**What to do**
Search the data for the string "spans", and report each line where it is found.

(Saved data entries)
⁂

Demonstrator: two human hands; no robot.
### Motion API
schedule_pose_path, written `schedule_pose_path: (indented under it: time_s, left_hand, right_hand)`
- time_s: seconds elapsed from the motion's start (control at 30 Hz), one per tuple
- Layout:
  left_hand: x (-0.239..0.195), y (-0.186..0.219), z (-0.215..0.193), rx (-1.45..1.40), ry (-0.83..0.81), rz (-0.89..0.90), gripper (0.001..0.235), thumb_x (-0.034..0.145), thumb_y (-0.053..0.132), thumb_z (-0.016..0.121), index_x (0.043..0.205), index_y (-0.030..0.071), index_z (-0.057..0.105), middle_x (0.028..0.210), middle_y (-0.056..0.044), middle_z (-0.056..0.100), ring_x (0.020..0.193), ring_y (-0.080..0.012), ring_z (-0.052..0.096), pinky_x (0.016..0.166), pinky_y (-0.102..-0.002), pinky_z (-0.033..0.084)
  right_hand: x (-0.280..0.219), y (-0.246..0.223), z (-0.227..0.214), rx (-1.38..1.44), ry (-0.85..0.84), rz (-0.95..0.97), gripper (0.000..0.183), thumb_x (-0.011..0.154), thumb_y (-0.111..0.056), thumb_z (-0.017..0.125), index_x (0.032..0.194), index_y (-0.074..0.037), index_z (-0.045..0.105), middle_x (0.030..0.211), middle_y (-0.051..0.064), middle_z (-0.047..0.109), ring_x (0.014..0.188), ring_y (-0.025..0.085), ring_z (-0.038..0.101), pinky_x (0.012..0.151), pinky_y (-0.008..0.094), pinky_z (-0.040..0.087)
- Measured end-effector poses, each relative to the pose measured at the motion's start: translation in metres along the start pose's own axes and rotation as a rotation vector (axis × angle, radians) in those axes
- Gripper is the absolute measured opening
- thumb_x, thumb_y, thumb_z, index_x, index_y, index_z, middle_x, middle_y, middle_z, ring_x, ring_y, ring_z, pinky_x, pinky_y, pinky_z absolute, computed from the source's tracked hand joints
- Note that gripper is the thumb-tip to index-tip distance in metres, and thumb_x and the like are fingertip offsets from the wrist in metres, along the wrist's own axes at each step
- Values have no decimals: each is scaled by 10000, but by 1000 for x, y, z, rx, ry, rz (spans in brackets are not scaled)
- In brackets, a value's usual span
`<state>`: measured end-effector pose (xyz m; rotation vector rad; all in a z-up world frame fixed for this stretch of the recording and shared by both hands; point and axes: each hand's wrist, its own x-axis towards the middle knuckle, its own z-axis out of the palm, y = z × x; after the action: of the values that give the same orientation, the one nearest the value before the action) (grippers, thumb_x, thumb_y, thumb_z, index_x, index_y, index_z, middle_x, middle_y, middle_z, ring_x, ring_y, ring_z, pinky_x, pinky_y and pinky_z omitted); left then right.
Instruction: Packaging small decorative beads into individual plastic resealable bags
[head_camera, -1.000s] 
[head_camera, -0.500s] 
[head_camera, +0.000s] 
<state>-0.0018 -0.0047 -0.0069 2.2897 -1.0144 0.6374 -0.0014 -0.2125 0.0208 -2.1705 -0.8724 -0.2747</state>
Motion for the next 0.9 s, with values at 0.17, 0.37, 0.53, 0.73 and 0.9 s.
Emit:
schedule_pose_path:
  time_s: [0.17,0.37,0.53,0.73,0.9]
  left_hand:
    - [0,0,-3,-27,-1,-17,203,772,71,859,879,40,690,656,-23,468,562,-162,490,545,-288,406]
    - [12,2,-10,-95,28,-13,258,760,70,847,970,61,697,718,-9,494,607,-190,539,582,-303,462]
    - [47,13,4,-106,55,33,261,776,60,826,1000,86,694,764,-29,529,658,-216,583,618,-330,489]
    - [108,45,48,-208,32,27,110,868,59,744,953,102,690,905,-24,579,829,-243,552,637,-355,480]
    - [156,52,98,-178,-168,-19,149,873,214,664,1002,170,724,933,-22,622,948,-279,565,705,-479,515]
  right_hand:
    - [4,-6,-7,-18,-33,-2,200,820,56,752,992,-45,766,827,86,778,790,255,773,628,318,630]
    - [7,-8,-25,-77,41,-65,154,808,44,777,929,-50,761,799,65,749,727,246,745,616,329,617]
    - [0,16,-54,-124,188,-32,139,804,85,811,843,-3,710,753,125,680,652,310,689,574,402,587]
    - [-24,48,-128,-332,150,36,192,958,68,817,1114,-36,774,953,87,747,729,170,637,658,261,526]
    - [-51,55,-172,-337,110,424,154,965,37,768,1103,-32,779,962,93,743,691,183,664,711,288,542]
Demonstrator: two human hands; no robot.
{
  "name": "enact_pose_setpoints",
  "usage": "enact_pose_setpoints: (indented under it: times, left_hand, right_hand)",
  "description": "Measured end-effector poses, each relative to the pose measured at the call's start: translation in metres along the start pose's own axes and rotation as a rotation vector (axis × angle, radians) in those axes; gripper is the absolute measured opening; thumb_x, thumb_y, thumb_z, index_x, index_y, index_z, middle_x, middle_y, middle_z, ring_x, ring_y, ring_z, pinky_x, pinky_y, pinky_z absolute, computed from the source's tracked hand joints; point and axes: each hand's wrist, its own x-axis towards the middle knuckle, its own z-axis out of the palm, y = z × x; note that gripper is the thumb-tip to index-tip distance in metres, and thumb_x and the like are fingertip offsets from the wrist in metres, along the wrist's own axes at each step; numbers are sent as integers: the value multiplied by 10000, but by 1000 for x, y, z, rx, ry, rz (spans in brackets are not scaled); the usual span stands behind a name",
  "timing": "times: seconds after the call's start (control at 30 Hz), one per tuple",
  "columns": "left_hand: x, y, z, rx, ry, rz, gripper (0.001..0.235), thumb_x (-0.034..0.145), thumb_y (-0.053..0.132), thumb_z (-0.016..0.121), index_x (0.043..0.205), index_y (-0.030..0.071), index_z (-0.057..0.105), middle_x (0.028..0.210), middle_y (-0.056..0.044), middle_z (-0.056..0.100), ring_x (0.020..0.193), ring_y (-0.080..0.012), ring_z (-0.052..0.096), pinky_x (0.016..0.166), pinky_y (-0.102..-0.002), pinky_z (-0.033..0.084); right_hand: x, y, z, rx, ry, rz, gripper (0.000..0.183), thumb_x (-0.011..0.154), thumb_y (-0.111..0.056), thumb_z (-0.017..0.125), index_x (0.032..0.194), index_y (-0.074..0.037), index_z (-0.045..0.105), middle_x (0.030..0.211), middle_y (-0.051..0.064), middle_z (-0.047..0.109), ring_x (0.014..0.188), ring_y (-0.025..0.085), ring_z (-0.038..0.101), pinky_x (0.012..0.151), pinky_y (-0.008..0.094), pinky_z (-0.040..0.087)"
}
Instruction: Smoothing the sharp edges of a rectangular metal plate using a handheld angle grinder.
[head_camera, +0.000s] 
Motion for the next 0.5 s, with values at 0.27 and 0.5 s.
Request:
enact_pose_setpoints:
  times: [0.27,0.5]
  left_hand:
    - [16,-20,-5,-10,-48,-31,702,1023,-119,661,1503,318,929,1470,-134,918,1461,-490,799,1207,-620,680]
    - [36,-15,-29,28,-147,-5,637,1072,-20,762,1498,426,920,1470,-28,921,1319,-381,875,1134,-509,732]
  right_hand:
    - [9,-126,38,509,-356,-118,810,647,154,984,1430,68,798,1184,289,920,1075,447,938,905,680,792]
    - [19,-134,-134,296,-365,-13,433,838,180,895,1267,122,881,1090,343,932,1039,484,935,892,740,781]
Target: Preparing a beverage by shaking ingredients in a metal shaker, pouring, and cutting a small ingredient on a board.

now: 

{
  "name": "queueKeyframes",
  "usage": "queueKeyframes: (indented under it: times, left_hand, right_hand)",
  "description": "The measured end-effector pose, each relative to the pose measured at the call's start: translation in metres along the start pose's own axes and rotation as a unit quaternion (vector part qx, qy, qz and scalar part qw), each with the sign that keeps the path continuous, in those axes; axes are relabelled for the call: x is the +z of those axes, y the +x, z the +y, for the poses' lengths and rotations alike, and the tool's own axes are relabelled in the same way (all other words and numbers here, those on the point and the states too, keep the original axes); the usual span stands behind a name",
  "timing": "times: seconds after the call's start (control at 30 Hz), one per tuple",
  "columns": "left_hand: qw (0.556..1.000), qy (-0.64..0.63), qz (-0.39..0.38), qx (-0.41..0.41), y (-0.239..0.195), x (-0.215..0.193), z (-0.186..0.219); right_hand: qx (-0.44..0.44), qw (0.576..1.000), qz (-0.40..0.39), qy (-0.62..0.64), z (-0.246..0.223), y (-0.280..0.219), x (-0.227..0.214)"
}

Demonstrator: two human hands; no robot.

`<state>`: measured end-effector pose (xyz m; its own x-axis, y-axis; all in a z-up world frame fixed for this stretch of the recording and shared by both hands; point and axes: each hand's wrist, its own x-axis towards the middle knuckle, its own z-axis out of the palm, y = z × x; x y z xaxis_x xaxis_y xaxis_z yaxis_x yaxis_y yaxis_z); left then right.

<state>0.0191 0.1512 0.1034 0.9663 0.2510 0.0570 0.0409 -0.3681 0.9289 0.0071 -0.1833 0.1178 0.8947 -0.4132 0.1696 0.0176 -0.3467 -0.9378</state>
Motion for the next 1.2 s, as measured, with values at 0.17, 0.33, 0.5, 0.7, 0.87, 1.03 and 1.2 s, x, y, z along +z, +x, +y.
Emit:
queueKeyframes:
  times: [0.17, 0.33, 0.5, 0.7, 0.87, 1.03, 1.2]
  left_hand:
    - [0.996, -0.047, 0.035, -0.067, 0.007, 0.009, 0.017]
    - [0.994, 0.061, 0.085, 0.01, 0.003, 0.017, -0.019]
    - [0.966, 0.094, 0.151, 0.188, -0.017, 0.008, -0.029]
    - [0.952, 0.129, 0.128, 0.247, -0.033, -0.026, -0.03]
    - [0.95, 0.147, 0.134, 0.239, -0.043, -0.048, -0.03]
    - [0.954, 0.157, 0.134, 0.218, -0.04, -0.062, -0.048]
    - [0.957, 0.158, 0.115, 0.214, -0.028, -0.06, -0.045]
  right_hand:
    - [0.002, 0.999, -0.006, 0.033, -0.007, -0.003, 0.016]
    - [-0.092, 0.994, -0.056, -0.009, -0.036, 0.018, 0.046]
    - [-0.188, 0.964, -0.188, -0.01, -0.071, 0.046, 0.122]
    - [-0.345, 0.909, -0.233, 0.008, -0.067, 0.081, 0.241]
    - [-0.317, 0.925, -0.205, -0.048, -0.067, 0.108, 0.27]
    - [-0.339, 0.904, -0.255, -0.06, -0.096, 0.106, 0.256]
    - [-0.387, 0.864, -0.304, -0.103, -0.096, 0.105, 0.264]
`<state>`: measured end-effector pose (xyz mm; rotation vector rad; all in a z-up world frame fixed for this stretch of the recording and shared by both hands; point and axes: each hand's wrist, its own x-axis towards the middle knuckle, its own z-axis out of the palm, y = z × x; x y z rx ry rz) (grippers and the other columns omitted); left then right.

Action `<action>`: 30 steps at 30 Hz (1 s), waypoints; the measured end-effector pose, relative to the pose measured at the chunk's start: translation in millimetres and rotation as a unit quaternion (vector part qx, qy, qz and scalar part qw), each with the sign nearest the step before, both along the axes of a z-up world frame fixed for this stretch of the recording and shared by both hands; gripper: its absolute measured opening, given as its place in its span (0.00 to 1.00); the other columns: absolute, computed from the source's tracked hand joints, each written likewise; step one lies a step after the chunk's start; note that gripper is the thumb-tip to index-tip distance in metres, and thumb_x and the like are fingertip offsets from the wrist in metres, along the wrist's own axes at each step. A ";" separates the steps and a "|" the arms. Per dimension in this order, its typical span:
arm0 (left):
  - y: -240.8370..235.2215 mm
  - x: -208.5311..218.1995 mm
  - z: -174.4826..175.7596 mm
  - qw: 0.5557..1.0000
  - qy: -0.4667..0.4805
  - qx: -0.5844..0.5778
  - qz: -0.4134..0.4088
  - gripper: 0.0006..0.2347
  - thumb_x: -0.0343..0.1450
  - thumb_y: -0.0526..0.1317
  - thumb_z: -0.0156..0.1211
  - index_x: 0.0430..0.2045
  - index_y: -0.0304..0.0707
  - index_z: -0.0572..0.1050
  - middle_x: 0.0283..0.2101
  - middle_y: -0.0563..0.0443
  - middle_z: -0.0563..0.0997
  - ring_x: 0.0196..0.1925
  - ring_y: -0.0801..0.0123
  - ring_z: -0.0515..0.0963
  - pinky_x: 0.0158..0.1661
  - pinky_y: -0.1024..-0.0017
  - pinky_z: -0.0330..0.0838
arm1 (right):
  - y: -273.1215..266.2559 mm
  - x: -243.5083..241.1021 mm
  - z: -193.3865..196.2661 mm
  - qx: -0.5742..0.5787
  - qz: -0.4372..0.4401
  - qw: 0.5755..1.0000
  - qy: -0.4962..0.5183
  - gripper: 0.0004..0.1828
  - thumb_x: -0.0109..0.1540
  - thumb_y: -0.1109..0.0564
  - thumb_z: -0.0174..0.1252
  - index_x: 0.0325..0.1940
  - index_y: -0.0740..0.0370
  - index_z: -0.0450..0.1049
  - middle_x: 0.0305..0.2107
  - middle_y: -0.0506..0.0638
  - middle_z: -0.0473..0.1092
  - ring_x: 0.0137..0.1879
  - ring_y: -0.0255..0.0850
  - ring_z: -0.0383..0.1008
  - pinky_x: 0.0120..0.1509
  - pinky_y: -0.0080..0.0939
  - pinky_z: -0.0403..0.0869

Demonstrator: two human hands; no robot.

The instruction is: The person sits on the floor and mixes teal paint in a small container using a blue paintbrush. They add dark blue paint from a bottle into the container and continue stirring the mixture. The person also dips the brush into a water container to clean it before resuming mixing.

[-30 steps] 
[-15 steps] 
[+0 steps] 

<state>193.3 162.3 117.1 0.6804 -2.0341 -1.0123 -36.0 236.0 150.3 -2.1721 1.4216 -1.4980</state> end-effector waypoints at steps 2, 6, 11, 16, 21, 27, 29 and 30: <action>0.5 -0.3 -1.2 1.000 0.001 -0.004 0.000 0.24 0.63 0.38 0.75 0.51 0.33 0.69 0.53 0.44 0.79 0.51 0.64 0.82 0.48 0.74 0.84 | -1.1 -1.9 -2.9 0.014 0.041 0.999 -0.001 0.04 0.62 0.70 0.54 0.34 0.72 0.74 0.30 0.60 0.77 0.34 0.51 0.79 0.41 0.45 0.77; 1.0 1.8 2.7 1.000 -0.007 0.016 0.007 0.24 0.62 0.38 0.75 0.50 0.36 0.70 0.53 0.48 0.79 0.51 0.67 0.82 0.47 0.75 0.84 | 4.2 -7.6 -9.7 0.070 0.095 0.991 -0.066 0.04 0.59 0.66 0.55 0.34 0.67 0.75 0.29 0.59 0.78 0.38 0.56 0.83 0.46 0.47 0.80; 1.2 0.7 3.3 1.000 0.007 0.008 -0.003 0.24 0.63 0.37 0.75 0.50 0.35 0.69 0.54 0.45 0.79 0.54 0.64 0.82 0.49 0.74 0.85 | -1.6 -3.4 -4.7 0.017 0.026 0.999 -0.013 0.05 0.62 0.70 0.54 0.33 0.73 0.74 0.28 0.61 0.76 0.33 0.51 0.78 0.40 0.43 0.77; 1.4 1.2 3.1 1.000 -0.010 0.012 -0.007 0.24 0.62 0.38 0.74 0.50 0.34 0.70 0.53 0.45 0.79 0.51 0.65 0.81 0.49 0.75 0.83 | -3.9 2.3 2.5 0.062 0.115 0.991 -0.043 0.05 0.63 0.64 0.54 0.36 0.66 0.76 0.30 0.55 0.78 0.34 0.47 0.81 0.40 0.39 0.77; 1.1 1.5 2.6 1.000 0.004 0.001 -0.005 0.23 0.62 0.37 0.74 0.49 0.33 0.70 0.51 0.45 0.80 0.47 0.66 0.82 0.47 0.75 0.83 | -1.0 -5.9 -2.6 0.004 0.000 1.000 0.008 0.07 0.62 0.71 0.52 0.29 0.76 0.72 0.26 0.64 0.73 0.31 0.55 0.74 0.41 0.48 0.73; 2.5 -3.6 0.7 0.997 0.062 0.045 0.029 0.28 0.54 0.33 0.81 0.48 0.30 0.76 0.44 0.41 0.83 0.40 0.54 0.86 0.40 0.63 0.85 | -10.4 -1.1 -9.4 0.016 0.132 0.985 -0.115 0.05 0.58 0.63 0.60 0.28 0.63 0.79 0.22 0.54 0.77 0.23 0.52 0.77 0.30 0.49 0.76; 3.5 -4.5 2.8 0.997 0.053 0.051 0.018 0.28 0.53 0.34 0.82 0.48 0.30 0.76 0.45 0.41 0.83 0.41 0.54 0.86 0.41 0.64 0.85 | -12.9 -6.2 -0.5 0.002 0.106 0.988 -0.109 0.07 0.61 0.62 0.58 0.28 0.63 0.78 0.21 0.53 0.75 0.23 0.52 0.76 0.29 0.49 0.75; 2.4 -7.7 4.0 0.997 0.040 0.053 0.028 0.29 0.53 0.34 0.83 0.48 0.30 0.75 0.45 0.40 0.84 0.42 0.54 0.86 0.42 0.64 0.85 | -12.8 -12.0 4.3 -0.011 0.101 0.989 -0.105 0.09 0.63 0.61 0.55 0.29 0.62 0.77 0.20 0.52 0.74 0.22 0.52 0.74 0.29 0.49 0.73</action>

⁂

**Task answer**
- Values have no decimals: each is scaled by 10000, but by 1000 for x, y, z, rx, ry, rz (spans in brackets are not scaled)
  "description": "Measured end-effector poses, each relative to the pose measured at the call's start: translation in metres along the start pose's own axes and rotation as a rotation vector (axis × angle, radians) in those axes; gripper is the absolute measured opening; thumb_x, thumb_y, thumb_z, index_x, index_y, index_z, middle_x, middle_y, middle_z, ring_x, ring_y, ring_z, pinky_x, pinky_y, pinky_z absolute, computed from the source's tracked hand joints; point and axes: each hand's wrist, its own x-axis towards the middle knuckle, its own z-axis out of the palm, y = z × x; note that gripper is the thumb-tip to index-tip distance in metres, and thumb_x and the like are fingertip offsets from the wrist in metres, along the wrist's own axes at each step; numbers are sent as integers: the value multiplied by 10000, but by 1000 for x, y, z, rx, ry, rz (spans in brackets are not scaled); the usual span stands behind a name",

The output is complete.